While Lauing talks about the urgent need to build more housing, his tone as a commissioner has been less polemical and more detail-oriented than that of some of his colleagues. In 2018, for example, he was part of a narrow majority that voted to delay adoption of a new "affordable housing overlay" zone so that the city can further analyze the impacts of the policy change (others supported immediate creation of the new zone, which the council ultimately approved).
Yet he also has been an enthusiastic supporter of numerous housing projects, including a mixed-use development with 17 condominium units that was approved last year at the former Compadres restaurant on El Camino Real; and the Wilton Court development with 59 units for low-income residents and adults with disabilities, which Lauing said was exactly the kind of project that the city should be encouraging.
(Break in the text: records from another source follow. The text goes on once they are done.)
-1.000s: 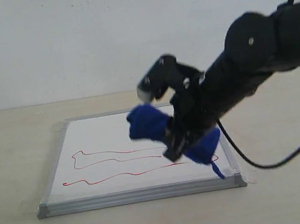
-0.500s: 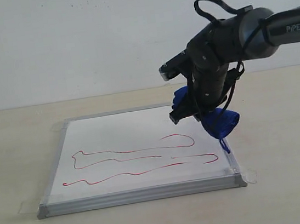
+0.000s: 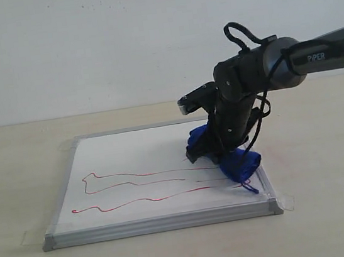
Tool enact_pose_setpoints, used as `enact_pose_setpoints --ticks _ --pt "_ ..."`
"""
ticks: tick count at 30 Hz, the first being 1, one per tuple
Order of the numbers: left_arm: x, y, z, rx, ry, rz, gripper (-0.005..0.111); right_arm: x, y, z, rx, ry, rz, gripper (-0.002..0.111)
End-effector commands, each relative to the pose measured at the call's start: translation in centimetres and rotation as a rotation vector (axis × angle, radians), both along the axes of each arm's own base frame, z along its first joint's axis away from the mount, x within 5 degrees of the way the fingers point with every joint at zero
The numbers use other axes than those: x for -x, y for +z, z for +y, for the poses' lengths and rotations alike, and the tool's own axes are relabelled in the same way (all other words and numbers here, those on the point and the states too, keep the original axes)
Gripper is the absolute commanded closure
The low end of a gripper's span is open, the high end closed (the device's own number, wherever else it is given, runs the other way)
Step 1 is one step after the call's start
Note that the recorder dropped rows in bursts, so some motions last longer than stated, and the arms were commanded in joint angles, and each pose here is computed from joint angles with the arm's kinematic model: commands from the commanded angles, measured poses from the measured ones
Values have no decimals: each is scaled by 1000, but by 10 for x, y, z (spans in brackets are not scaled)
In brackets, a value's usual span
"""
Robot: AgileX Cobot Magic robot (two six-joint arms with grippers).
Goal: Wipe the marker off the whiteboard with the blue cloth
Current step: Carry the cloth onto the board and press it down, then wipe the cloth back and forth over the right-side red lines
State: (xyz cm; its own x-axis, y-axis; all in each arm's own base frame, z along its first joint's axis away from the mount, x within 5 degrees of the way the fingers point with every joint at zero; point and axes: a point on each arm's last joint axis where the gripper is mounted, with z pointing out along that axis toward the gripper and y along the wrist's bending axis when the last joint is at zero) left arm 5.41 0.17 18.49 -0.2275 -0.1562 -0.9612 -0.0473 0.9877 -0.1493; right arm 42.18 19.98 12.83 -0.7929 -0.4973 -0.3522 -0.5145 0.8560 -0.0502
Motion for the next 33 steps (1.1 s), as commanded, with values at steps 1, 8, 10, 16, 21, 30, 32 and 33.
enact_pose_setpoints --ticks 1,8,10,16,21,30,32,33 --pt "0 0 0 9 -1 -9 103 21 -6 26 -190 127 184 108" --pt "0 0 0 9 -1 -9 103 17 -10 16 -41 197 127 108" --pt "0 0 0 9 -1 -9 103 4 -14 0 87 120 30 108" --pt "0 0 0 9 -1 -9 103 -14 -19 -24 284 13 -125 108" --pt "0 0 0 9 -1 -9 103 4 -23 4 237 96 -41 108" --pt "0 0 0 9 -1 -9 103 56 -14 70 95 387 116 108" --pt "0 0 0 9 -1 -9 103 51 -8 64 102 337 101 108" --pt "0 0 0 9 -1 -9 103 46 -4 56 103 283 92 108"
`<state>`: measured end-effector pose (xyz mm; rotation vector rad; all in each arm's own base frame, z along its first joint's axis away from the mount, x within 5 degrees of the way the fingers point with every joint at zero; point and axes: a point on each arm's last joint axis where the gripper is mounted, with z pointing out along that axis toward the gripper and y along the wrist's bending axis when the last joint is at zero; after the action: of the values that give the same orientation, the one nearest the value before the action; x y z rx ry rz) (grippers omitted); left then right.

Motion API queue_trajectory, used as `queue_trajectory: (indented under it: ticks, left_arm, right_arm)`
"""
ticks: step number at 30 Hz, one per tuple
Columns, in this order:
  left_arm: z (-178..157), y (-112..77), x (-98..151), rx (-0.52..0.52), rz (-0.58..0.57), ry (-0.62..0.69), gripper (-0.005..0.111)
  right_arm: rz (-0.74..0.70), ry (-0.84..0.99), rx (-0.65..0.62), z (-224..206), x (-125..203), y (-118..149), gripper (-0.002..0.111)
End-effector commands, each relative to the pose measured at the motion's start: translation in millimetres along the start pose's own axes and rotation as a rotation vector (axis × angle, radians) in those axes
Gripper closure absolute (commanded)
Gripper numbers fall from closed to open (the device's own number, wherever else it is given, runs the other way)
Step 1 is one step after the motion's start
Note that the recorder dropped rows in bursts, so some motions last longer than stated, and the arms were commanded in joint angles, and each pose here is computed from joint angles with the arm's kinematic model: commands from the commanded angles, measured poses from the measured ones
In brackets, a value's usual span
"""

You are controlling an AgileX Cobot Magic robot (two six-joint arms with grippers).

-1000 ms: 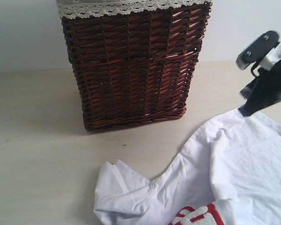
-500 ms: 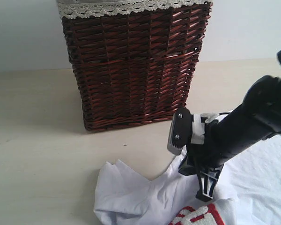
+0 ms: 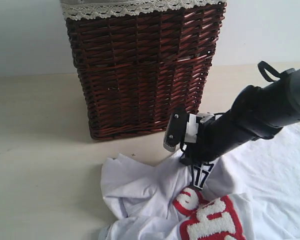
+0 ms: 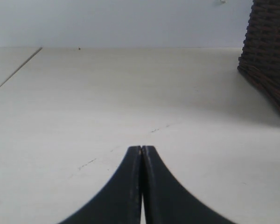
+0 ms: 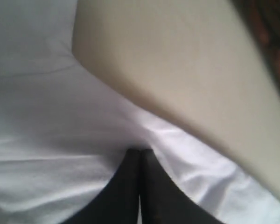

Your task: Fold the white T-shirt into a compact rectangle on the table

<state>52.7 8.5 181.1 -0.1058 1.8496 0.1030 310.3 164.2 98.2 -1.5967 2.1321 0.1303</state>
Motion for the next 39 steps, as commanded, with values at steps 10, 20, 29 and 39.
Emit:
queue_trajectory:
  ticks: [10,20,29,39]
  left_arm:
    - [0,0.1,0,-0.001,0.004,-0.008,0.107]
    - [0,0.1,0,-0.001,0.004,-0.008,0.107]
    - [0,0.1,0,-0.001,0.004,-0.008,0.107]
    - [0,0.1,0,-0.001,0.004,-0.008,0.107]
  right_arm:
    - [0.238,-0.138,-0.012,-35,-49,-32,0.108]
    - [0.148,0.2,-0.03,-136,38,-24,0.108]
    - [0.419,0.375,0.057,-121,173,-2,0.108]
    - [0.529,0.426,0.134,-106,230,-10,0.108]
Before joining the planning commission in 2017, Lauing had spent seven years on the Parks and Recreation Commission, including three as the commission's chair. During that time, he helped put together a master plan for the parks system that included more dog parks and more bathrooms at local parks. He also co-wrote a memo in 2014 urging the council to pay more attention to the impacts of the city's growth policies on its parks and recreation system (the commission unanimously supported the memo).
Lauing said that over the past month, he has been concerned about the council's process for adopting a new budget, which includes about $40 million in expense cuts. Rather than clearly setting priorities and making cuts based on the city's values, the council is making major cuts in just about every critical department, including public safety and community services. He said he would have preferred to see the city delay some of its major infrastructure projects to preserve services. He also said he believes the council has been too deferential to city staff throughout the budget process. Even though numerous council members said they supported delaying some projects on the council's infrastructure plan, these proposals never came for a vote (instead, the council approved the entire capital plan with a single vote).
He also said he thinks the city has been moving too slowly on improving downtown’s parking situation, an issue that has dominated City Hall discussions before the COVID-19 pandemic.
"Why have we waited years for the installation of digital direction signs downtown to reduce congestion by pointing vehicles to garages with space? That issue first came to the planning commission three years ago," Lauing said in his candidacy announcement.
Lauing said he believes his decade of experience as a commissioner has prepared him well for serving on council, which will see four seats up for grabs in November. Councilwoman Liz Kniss is terming out, while Mayor Adrian Fine, Councilwoman Lydia Kou and Councilman Greg Tanaka are all up for re-election (Kou is the only one of the three who has declared that she is running again). Attorney Rebecca Eisenberg announced last month that she is also seeking one of the four open seats.
"I know what the job is," Lauing said. "You want someone you can trust so that when a new issue is thrown at them, they know how to respond and they have a solid and sensible approach on how to get there. The combination of my business background and my city background give me a great platform to keep making decisions on tough issues."